Among a wide array of sexual and reproductive health services recommended to female-bodied people, the mammogram once stood out as an essential deterrent to breast cancer. A Canadian study, however, recently showed that the annual mammogram, which uses low-energy X-rays to recognize inconsistencies or masses in the breast, has no effect on breast cancer mortality rates. With the release of this surprising study, breast-bearing individuals must now seek alternatives to mammography.

The study, recorded by the British Medical Journal, consisted of 25 years of research. Using randomized data from screening centers across Canada, the researchers compared rates of cancer among people who received annual mammograms and those who did not. The study used data from almost 90,000 women between the ages of 40 and 59, with around half receiving regular mammographic testing.

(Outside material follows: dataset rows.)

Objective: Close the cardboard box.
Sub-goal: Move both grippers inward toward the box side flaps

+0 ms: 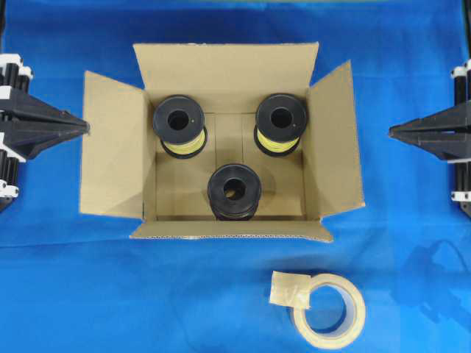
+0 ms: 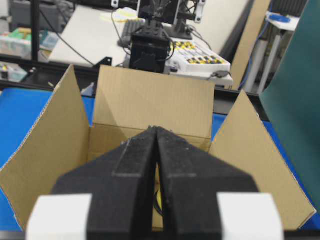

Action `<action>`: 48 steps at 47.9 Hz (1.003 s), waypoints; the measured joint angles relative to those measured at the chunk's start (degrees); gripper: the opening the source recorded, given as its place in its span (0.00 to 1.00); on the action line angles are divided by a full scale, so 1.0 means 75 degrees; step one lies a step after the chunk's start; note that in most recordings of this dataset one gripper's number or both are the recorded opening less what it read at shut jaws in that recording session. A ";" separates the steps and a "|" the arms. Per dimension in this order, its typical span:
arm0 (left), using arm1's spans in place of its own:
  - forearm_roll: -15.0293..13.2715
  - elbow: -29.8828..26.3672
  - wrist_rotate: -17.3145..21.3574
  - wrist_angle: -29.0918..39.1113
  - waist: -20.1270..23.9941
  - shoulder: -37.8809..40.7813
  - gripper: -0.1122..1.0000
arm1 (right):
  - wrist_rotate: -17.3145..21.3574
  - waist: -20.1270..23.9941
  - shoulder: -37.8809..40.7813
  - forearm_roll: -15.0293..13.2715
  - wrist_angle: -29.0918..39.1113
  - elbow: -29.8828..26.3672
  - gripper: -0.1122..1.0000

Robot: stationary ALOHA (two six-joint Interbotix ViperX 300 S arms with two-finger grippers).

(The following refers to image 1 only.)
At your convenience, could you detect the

The results showed nearly identical rates of breast cancer diagnosis and mortality in both groups. The researchers thus concluded that annual mammography screening is ineffective in reducing deaths by breast cancer. These results invalidate the mammogram as the oft-recommended screening option for people at risk of breast cancer.

While there is not yet a change in policy regarding mammography, many women now feel that making their appointment for an annual test is useless, or even harmful. Where a mammogram can cost up to $600 without insurance, the financial burden of a test that is said to have no health benefit is significant.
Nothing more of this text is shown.